The Hall of Fame electorate continues to be a very tough crowd. Its restrictive approach beats mindlessly voting for anybody who ever put on a uniform, but there still should have been room for Roberto Alomar as a first-ballot inductee.
In the Hall of Fame voting by members of the Baseball Writers Association of America announced on Wednesday, Andre Dawson was the only candidate to receive the necessary 75 percent of the vote. Dawson is fully deserving of baseball's ultimate individual honor. Congratulations to him.
But this election will also be notable for the candidates who were very close but not quite there. Alomar had 73.7 percent of the votes. Bert Blyleven was even closer at 74.2 percent. Blyleven should have been in the Hall years ago, and Alomar should have been in immediately.
Alomar and Blyleven got my vote (as did Dawson and Lee Smith.) Alomar was simply the best player on the ballot. That's obviously a subjective judgment, but it's also a widely held view. He was an incomparable second baseman, a position that had historically been considered defense-first, and he was a considerable offensive presence, with speed and extra-base power. His 10 Gold Gloves and 12 straight All-Star Game selections indicate his dominance at his position.
Both Alomar and Blyleven can take heart from the history of the balloting: Anybody who gets as close to election as they did eventually gets elected. But that's not the issue directly in front of us.
Alomar's abilities and achievements say that he should be a first-ballot Hall of Famer. But he isn't. What kept him out, at least on the first try?
Perhaps it was the incident with umpire John Hirschbeck in 1996, in which the two exchanged insults. Hirschbeck's insult was verbal, but Alomar's took the form of precipitation, spitting on the umpire. That was bad. That was wrong. There can be no argument about this. But, there are people in the Hall of Fame who did so much worse. The name Ty Cobb comes immediately to mind.
Perhaps Alomar was punished by some voters for this offense. Perhaps the punishment carries only a one-year sentence. For the moment, Alomar will have to live with the designation of being the man who received the highest percentage of votes in his first year on the ballot without being elected. That's interesting, but it's nothing like actually getting to Cooperstown.

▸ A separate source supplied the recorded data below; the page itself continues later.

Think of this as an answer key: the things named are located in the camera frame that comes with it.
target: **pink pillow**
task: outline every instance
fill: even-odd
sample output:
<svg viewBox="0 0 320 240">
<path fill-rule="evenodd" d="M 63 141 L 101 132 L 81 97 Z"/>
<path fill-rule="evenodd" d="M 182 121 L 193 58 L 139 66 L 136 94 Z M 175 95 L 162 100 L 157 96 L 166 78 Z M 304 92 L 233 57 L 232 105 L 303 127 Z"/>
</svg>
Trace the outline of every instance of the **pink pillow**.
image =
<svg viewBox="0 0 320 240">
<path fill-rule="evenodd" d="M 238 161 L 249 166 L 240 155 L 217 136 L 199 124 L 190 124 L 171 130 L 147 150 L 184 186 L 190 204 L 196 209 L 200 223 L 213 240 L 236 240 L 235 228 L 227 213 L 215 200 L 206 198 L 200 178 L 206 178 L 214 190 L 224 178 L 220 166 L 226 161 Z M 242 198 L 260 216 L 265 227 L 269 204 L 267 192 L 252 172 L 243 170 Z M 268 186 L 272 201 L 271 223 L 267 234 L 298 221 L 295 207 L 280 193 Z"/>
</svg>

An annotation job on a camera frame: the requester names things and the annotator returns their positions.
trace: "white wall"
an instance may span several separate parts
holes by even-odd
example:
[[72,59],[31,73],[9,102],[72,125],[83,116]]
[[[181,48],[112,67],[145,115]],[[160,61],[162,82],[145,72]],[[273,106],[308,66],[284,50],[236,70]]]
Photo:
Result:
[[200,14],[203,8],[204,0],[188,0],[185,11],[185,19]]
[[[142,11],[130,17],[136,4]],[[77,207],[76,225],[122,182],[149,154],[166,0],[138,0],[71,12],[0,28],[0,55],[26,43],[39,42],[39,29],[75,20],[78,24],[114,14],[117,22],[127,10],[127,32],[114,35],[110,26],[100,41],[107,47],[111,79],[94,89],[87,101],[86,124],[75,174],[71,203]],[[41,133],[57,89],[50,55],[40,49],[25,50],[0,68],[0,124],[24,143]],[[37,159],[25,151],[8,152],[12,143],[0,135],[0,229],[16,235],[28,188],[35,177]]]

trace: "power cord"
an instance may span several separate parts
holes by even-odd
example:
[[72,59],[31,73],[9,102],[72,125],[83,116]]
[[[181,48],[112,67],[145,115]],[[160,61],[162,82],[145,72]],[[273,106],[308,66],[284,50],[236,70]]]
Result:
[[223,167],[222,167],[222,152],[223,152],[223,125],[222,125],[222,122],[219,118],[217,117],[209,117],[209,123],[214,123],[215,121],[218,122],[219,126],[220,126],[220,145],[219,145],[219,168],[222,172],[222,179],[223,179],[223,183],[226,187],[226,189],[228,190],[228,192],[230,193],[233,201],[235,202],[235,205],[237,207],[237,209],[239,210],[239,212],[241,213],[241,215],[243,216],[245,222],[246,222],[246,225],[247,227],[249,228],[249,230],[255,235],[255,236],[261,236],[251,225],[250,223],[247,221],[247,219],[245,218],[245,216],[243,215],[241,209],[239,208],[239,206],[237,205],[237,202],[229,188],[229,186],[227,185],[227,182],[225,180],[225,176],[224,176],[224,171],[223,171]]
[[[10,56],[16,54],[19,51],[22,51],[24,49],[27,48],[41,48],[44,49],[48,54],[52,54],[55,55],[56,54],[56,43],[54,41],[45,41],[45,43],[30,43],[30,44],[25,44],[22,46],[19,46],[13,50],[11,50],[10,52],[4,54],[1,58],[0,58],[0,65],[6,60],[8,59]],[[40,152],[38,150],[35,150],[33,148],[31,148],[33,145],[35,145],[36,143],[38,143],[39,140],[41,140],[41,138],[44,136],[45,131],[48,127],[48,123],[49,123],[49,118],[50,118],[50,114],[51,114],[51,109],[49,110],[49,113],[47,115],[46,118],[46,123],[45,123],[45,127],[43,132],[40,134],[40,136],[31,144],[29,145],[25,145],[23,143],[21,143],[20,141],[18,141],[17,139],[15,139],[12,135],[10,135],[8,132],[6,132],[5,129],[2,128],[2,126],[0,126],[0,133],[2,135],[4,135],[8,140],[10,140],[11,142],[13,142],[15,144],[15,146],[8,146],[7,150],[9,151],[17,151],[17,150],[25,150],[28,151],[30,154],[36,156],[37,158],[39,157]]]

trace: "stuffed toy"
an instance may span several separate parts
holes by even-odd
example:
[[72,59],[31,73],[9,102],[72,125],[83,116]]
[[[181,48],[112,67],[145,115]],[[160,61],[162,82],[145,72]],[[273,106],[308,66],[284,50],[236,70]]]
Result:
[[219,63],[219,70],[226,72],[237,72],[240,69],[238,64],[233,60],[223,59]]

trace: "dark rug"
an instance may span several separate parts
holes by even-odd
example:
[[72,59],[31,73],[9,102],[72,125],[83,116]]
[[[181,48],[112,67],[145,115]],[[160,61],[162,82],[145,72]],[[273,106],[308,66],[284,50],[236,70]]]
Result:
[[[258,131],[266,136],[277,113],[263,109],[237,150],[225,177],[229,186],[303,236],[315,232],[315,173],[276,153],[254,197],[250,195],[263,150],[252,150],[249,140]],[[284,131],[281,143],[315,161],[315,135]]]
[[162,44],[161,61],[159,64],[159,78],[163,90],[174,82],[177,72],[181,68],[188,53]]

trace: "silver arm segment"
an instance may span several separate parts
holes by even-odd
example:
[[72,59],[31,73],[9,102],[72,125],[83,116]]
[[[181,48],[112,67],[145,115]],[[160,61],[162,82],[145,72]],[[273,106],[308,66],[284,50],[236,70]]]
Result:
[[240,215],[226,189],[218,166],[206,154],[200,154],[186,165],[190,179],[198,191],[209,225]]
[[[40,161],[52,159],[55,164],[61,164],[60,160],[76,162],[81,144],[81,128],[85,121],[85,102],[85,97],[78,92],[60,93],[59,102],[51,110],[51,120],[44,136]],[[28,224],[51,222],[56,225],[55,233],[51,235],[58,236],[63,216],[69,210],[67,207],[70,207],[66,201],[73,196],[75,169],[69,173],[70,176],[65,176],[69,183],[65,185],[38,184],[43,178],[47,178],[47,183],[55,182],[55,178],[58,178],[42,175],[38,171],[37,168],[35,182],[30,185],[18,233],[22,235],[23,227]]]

Blyleven is a man whose patience has been fully and repeatedly tested by this group of voters. This is his 13th season on the Hall of Fame ballot. His support has been climbing steadily to the point where it is now at the very brink of election. He needs only a handful more votes, but he needs that handful soon. He has only two more years on the writers ballot, and then he would go to consideration by the Veterans Committee, which tends to elect no one.
Blyleven should have been in long ago. He has truly impressive career numbers, including an ultimate measurement of effectiveness, being fifth all-time in strikeouts. He had one of the best curveballs in the history of the game. He won 287 games instead of 300, but he spent considerable time pitching for inadequate teams.
But at least Dawson finally will reach Cooperstown. The Hawk was a tremendous all-around player, with splendid defensive skills in the outfield (eight Gold Gloves), power and speed. The speed diminished as his knees got worse -- artificial surface, what a killer concept. But Dawson persevered, as a man with his character would.
Those against his selection argued that his on-base percentage was too low for a Hall of Famer. That was nice and arbitrary. The people who saw him play understood his greatness. After nine years on the Hall of Fame ballot, that was enough. The right thing was finally done.
This is Dawson's year to enter the Hall of Fame. Next year should be the year for Alomar and Blyleven. But the fact that Blyleven has had to wait this long and that Alomar could not become a first-ballot winner indicates once again how difficult it is to get elected in the first place.
If the BBWAA electorate is going to err, it should err on the side of exclusion, not inclusion. This is obviously frustrating for Hall of Fame candidates, as well as fans with favorite candidates. Every year there is considerable gnashing of teeth when the Hall election results are announced and worthy candidates are again denied entry. But that beats a parade of marginal talents marching into the National Baseball Hall of Fame.